Now, for the sake of argument let’s say Schulman is right and US consumers want fewer, not more apps. And let’s say older consumers are willing to fight inertia and switch their service providers across a variety of financial categories to a tech-enabled service. Is PayPal the eventual winner in a red hot market against both fintech and non-fintech-focused companies that include Apple, Google, Amazon, and JP Morgan Chase? Unlikely. Everyone is battling for the same user, and user trust is a key factor. A recent survey suggested that consumers who were open to the idea of a super app would trust Google, Amazon, and Apple to deliver the experience before PayPal.
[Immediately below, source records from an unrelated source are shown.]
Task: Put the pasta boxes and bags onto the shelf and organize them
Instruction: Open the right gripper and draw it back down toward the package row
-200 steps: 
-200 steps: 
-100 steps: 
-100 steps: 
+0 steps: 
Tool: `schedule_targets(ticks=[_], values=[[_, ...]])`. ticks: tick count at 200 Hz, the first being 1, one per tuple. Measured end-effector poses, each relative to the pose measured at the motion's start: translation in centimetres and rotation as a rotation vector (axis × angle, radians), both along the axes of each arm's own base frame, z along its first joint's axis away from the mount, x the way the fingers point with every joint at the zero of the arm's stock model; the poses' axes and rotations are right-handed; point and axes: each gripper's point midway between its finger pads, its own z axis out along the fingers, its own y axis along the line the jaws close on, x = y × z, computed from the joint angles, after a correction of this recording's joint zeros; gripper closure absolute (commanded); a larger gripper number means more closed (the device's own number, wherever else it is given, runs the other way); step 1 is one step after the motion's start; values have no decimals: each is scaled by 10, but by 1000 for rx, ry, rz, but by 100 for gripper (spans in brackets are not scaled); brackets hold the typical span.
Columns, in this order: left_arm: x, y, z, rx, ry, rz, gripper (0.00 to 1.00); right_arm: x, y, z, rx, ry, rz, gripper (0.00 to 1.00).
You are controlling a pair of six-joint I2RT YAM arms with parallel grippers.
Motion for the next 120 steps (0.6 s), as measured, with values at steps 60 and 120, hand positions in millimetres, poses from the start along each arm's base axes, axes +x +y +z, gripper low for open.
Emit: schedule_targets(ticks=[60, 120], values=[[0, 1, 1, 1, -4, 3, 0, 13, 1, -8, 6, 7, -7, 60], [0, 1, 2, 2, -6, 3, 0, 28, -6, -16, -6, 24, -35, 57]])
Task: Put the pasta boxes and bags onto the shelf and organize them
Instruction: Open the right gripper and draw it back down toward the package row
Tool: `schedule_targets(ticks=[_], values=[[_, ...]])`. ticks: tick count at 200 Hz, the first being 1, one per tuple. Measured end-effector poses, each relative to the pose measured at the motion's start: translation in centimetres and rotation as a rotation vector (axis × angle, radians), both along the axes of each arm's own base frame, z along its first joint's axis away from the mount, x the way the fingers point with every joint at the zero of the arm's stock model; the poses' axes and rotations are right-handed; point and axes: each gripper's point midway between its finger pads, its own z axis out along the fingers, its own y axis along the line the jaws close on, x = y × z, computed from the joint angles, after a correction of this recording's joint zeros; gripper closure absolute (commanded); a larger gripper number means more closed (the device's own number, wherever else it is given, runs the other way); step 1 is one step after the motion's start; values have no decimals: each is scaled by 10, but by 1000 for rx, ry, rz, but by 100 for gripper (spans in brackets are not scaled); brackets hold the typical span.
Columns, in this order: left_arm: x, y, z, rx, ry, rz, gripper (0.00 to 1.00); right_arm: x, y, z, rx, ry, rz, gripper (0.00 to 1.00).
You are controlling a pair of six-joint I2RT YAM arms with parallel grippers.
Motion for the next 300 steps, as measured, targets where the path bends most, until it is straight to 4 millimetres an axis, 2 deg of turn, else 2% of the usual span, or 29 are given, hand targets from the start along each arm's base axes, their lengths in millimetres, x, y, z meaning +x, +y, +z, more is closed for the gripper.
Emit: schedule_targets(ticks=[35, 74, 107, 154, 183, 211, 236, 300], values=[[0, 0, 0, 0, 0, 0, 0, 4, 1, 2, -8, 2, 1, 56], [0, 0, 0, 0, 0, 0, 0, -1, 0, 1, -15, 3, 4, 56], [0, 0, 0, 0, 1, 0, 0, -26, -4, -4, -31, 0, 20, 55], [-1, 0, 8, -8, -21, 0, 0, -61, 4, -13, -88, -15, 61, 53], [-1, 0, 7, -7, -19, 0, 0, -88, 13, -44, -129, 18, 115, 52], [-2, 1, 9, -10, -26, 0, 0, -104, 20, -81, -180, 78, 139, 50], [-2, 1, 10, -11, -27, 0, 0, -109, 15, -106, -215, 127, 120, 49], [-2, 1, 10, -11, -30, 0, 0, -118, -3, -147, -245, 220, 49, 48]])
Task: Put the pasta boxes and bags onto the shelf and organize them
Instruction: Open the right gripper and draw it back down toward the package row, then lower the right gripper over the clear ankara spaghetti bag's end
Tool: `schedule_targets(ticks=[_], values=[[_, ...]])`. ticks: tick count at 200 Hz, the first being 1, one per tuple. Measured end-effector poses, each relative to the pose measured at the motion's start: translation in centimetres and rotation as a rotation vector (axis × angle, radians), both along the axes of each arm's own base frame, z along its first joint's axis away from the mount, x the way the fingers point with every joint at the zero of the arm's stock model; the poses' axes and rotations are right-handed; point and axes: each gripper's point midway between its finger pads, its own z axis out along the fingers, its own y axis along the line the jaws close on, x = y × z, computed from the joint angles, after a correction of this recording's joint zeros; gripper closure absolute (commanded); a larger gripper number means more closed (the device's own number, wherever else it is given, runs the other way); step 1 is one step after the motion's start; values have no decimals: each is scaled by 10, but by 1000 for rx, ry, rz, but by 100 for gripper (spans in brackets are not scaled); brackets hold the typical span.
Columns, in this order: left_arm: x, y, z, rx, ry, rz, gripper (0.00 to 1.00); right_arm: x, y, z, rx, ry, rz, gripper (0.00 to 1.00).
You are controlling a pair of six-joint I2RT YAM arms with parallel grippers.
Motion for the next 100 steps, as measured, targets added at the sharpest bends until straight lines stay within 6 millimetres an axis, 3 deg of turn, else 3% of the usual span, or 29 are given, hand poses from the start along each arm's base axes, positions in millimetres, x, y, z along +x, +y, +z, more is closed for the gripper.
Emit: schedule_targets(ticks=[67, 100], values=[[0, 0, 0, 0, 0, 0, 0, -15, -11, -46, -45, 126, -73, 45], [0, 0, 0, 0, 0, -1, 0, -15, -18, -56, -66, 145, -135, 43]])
A single, super app is a powerful Siren’s song, offering the promise of increased attention, retention, and revenue. Unfortunately, attempts to build them in the US have led to mediocre results after spending millions (or billions) of dollars and thousands of man-hours. For PayPal, trying to build the financial services super app in the face of the entrenched US consumer habits, an aging user population, and tough competition seems a Sisyphean task. The company has proven naysayers wrong before, but this might be a step too far. The fintech ecosystem will evolve across multiple dimensions, and PayPal is in an enviable position given a combination of scale, consumer and merchant trust, and willingness to innovate. Instead of trying to transform PayPal into an aggregator or lifestyle company, Schulman should focus on strategic new user acquisition on the core products, double down on the company’s unique opportunity in China, and use his appreciating stock price to shop for some more innovation that will yield value as the decade unfolds. As tempting as the super app strategy may seem, there are better bets for PayPal to make.